Вот вы с нею уходите к ней на двуспальную кровать под шелковой периной из гусиного пуха, а меж тем вы наклоняетесь – вы в три раза больше, чем в жизни, эдакий Лэрд Кригар… если вы его помните – и запечатлеваете у меня на устах крепкий поцелуй, а в руку мне кладете несколько монет: “Оставьте эти пенни”, – говорю я, а сердце у меня разрывается от того, что грядет, – “Ах, любезная моя! (ничего не могу тут поделать, я сейчас читаю Донливи) – говорите вы, – это отнюдь не пенни, лошадки бежали прытко, посмотрите еще”, – и точно, на всех монетах знаки, показывающие, что достоинством они в 10 и 20 долларов. Потом было еще, но расплывчато».

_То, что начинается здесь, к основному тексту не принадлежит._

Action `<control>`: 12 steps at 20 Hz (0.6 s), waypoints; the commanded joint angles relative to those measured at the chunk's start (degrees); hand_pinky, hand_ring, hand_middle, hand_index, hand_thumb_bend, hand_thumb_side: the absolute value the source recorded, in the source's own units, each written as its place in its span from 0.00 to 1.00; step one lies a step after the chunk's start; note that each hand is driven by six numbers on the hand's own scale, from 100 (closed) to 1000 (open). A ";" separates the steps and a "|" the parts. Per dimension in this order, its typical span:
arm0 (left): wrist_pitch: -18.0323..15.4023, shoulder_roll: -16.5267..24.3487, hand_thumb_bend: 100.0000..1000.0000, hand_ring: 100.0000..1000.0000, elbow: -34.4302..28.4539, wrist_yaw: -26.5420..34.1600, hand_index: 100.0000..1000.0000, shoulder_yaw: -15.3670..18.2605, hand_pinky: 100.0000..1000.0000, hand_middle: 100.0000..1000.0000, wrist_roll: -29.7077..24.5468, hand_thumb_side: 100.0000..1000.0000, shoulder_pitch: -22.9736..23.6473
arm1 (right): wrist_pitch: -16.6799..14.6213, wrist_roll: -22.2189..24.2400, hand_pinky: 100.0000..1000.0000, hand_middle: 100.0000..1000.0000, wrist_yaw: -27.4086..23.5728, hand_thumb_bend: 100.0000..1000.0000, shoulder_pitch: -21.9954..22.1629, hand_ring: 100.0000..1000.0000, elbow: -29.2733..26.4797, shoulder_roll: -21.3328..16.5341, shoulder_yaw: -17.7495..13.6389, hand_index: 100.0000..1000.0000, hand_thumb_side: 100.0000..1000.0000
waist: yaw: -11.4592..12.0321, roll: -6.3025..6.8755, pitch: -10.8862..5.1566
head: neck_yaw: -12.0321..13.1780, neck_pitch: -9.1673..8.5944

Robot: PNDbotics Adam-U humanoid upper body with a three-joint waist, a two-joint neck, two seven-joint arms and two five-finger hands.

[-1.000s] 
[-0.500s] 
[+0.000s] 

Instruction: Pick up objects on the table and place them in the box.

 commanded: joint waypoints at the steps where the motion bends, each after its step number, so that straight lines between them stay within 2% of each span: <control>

Я выбрасываю письмо и ссу, выхожу и растягиваюсь на зеленой тахте. Моя девушка была танцовщицей по вызову, моя девушка – это не та, что из письма. С тем кончено. Теперь моя девушка больше не танцует по вызову, она теперь барменша рядом с Альварадо-стрит и будет встречаться с блистательными алкашами, а я опять останусь один. Смотрю на потолок. Я же вроде бы писатель. Больше писать не могу. Вот чего они дожидались. Крутой парень Буковски спекся, ни на что не способен, разгромлен, и его трясет. Боже мой, да они пойдут по улицам маршем с трубами и знаменами. Я перестану получать письма ненависти в почту.
Ну, люди меняются, а перемены не всегда складные. Толстой в конце подвинулся к Богу, и его расплющило. Горькому после революции было не о чем писать. Дос-Пассос стал капиталистом с лицом, как у цирюльника, и умер тут в горах надо мной. Селин зачудил и забыл, как смеяться. Шостакович так и не изменился, сочинил свою пятую симфонию, а потом писал ее снова и снова во всех последующих симфониях. Мейлер превратился в интеллигентного журналиста, как и Кэпоути. Паунд становился лишь все темней и темней, и угашеннее. Спендер бросил, Оден бросил, Олсон пресмыкался перед толпой. Крили разозлился и сжался. Авраам Линкольн ненавидел черных, а Фолкнер носил корсет. Гинзбёрг присосался к звуку самого себя, и его превзошли. А со стариной Генри Миллером давно покончено, он ебет красивых японок под душем.